--- What is expected ---
Give back exactly the first lines of the entries below, through the line with "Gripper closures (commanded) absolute".

--- Source information ---

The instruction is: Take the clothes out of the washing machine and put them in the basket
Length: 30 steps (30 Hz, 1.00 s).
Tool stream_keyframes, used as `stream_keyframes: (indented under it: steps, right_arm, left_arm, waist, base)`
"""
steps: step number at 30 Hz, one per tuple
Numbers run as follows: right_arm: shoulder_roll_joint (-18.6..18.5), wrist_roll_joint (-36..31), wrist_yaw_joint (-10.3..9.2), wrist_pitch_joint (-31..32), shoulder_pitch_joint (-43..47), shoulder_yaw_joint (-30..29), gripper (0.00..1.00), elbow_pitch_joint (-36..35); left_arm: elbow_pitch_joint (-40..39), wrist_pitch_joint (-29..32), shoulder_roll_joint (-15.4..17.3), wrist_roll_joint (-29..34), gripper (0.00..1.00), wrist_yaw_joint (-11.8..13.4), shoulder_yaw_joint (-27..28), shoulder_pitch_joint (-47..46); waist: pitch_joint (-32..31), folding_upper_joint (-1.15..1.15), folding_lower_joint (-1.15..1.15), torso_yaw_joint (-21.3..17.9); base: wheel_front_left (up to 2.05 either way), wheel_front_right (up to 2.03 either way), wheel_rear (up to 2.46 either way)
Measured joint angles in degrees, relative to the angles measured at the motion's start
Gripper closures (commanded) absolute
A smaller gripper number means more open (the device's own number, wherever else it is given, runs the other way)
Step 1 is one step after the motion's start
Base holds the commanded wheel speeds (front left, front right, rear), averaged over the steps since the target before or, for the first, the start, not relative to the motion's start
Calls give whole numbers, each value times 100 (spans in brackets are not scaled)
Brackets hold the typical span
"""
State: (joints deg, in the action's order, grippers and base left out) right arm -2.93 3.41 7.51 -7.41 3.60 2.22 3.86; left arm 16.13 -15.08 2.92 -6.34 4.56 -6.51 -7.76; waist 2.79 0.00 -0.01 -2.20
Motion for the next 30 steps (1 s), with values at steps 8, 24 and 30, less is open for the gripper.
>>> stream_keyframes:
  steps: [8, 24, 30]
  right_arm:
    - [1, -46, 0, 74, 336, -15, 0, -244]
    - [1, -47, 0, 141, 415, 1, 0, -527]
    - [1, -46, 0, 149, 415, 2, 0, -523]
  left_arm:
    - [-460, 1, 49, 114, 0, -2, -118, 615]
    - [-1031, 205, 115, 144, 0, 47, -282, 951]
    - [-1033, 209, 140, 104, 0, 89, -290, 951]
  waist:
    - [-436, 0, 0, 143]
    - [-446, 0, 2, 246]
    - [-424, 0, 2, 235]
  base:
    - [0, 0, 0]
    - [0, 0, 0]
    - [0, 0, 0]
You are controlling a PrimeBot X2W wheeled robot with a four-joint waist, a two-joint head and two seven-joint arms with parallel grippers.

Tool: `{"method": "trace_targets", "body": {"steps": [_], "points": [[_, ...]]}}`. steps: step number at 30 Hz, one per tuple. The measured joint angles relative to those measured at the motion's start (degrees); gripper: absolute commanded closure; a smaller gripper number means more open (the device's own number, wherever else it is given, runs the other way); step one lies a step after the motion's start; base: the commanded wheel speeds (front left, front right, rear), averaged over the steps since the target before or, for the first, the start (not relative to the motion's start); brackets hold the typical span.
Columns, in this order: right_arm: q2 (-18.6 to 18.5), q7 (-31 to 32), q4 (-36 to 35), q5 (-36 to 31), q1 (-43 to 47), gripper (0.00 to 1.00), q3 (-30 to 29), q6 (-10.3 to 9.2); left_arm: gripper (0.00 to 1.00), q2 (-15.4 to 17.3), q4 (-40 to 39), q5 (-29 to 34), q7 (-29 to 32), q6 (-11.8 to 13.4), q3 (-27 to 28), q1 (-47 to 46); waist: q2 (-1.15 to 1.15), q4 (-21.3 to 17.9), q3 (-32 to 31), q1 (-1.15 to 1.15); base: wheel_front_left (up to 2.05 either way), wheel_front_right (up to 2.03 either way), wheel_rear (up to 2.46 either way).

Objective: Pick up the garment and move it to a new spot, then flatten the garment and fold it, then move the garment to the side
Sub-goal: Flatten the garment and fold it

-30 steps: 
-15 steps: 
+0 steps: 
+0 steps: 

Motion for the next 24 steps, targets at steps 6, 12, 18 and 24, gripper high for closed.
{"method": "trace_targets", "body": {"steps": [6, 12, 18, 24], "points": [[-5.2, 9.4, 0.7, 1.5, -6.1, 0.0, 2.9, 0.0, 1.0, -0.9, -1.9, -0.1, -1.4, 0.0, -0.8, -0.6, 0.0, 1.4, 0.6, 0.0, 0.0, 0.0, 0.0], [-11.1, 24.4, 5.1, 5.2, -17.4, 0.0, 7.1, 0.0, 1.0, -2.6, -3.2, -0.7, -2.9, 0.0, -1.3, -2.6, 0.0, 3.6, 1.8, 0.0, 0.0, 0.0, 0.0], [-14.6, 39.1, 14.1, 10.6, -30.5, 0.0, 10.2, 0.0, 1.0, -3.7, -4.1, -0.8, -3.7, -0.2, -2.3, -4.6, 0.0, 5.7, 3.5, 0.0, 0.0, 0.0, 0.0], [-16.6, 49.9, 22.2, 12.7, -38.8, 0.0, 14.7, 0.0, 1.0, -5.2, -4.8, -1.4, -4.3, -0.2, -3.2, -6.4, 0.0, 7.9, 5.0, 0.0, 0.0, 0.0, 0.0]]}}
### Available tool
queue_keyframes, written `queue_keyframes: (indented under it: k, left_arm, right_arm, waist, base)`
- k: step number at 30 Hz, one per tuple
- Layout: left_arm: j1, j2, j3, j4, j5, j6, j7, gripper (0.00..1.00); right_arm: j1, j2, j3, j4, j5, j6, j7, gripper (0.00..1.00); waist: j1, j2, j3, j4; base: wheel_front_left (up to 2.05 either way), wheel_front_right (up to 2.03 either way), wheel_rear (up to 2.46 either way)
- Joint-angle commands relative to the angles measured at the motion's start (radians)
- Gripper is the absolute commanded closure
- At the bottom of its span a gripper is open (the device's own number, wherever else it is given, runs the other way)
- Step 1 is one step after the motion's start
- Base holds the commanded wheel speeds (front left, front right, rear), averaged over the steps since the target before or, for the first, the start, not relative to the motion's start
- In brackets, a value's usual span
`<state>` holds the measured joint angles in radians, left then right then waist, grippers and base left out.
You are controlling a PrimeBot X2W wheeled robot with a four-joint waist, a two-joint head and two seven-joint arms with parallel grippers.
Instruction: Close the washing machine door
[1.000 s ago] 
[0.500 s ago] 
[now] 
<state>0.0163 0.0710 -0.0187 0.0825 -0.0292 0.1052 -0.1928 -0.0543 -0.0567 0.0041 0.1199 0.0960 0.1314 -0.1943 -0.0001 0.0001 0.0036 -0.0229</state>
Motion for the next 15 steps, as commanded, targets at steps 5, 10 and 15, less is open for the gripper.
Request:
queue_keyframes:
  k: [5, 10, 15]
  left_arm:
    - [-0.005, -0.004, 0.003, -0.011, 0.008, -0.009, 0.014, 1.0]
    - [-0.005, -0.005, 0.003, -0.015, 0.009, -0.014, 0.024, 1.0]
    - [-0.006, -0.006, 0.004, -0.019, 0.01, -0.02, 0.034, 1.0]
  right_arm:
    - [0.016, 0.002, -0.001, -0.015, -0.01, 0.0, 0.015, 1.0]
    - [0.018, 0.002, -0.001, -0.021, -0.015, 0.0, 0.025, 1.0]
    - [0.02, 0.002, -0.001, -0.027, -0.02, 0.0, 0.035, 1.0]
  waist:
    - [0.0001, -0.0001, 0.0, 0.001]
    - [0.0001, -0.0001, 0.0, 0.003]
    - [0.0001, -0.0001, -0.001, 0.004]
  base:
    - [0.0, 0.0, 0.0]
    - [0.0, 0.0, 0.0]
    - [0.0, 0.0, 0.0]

--- Response area ---
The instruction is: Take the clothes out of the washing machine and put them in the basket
Length: 30 steps (30 Hz, 1.00 s).
Tool stream_keyframes, used as `stream_keyframes: (indented under it: steps, right_arm, left_arm, waist, base)`
"""
steps: step number at 30 Hz, one per tuple
Numbers run as follows: right_arm: shoulder_roll_joint (-18.6..18.5), wrist_roll_joint (-36..31), wrist_yaw_joint (-10.3..9.2), wrist_pitch_joint (-31..32), shoulder_pitch_joint (-43..47), shoulder_yaw_joint (-30..29), gripper (0.00..1.00), elbow_pitch_joint (-36..35); left_arm: elbow_pitch_joint (-40..39), wrist_pitch_joint (-29..32), shoulder_roll_joint (-15.4..17.3), wrist_roll_joint (-29..34), gripper (0.00..1.00), wrist_yaw_joint (-11.8..13.4), shoulder_yaw_joint (-27..28), shoulder_pitch_joint (-47..46); waist: pitch_joint (-32..31), folding_upper_joint (-1.15..1.15), folding_lower_joint (-1.15..1.15), torso_yaw_joint (-21.3..17.9); base: wheel_front_left (up to 2.05 either way), wheel_front_right (up to 2.03 either way), wheel_rear (up to 2.46 either way)
Measured joint angles in degrees, relative to the angles measured at the motion's start
Gripper closures (commanded) absolute

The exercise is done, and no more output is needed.